Exercise description: Write out, word for word, the part of the listing below that opens with the line containing "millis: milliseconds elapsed" and closes with the line containing "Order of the", keeping both of those lines and adding no others.
──────── Dataset content
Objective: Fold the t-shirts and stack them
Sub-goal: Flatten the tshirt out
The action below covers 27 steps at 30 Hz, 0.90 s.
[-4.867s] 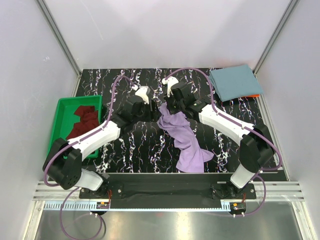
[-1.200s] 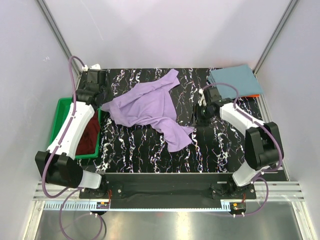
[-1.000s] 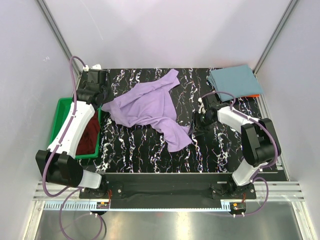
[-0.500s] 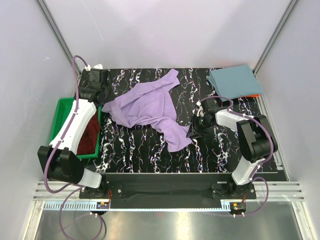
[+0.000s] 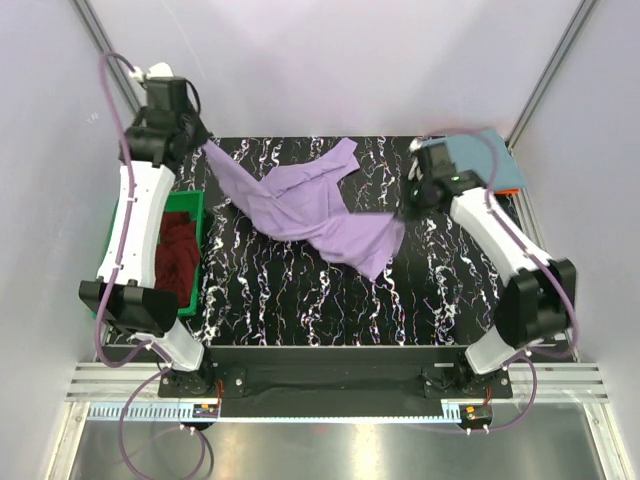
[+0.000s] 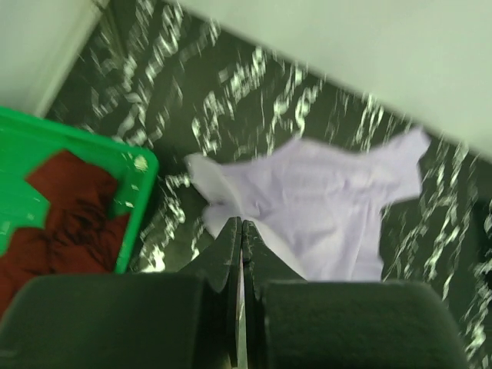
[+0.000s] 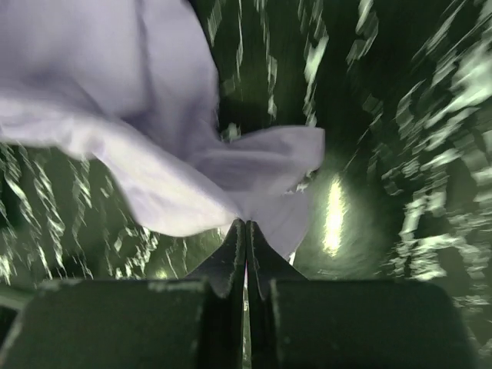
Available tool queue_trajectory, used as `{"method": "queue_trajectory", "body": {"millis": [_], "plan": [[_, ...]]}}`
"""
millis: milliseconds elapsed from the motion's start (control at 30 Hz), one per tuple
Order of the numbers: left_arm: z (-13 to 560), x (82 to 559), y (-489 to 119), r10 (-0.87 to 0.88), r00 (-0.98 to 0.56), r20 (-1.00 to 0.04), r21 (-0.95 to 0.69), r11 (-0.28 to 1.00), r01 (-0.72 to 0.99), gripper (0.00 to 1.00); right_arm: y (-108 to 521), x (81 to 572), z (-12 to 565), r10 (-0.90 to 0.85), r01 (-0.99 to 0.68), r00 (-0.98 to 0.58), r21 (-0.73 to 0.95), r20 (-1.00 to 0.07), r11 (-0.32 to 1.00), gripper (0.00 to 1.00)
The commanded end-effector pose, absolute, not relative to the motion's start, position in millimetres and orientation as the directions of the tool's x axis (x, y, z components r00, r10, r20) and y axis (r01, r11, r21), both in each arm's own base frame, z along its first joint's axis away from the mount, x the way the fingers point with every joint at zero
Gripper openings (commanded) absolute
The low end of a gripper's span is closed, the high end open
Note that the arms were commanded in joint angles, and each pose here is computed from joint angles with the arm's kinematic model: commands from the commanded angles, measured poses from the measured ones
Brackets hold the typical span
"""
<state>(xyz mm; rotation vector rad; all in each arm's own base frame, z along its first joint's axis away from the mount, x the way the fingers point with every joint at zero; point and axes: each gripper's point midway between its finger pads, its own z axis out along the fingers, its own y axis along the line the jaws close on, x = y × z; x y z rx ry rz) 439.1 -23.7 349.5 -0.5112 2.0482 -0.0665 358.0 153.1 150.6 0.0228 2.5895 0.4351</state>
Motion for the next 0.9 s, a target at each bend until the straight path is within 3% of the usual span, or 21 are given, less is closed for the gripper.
{"method": "queue_trajectory", "body": {"millis": [0, 200, 400, 467, 533, 700, 767, 867], "plan": [[389.2, 422.5, 7.1, -0.389, -0.34, -0.857, -0.245, 0.885, -0.396, 0.0, 108.0, 350.3, 206.3, 0.076, -0.003, -0.808, 0.133, -0.584, 0.991, 0.0], [362.3, 412.8, 8.5, -0.399, -0.391, -0.83, -0.242, 0.888, -0.391, 0.0, 94.3, 331.7, 217.8, 0.092, 0.034, -0.793, 0.107, -0.602, 0.994, 0.0], [311.8, 397.6, 21.5, -0.404, -0.464, -0.788, -0.201, 0.882, -0.426, 0.0, 122.8, 276.0, 162.3, 0.126, -0.012, -0.88, 0.288, -0.458, 0.958, 0.0], [302.3, 396.7, 26.5, -0.406, -0.467, -0.785, -0.198, 0.88, -0.433, 0.0, 148.8, 262.9, 159.8, 0.137, -0.064, -0.89, 0.416, -0.436, 0.907, 0.06], [289.2, 396.1, 32.4, -0.415, -0.485, -0.77, -0.192, 0.875, -0.444, 0.0, 163.2, 242.7, 139.5, 0.115, -0.074, -0.93, 0.483, -0.349, 0.872, 0.15], [279.7, 396.9, 50.8, -0.421, -0.49, -0.763, -0.165, 0.86, -0.483, 0.0, 163.1, 232.4, 115.5, 0.041, -0.085, -0.959, 0.424, -0.28, 0.902, 0.35], [276.8, 396.5, 56.5, -0.429, -0.486, -0.761, -0.163, 0.852, -0.497, 0.0, 158.5, 239.9, 114.4, 0.056, -0.065, -0.955, 0.388, -0.292, 0.919, 0.46], [276.0, 398.9, 58.5, -0.438, -0.477, -0.762, -0.177, 0.849, -0.497, 0.0, 146.9, 263.2, 114.7, 0.091, -0.021, -0.935, 0.308, -0.343, 0.951, 0.53]]}}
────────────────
Answer for this exercise:
millis: milliseconds elapsed from the motion's start (control at 30 Hz), one per tuple
Order of the numbers: left_arm: z (-13 to 560), x (82 to 559), y (-489 to 119), r10 (-0.87 to 0.88), r00 (-0.98 to 0.56), r20 (-1.00 to 0.04), r21 (-0.95 to 0.69), r11 (-0.28 to 1.00), r01 (-0.72 to 0.99), gripper (0.00 to 1.00); right_arm: y (-108 to 521), x (81 to 572), z (-12 to 565), r10 (-0.90 to 0.85), r01 (-0.99 to 0.68), r00 (-0.98 to 0.58), r21 (-0.73 to 0.95), r20 (-1.00 to 0.07), r11 (-0.32 to 1.00), gripper (0.00 to 1.00)

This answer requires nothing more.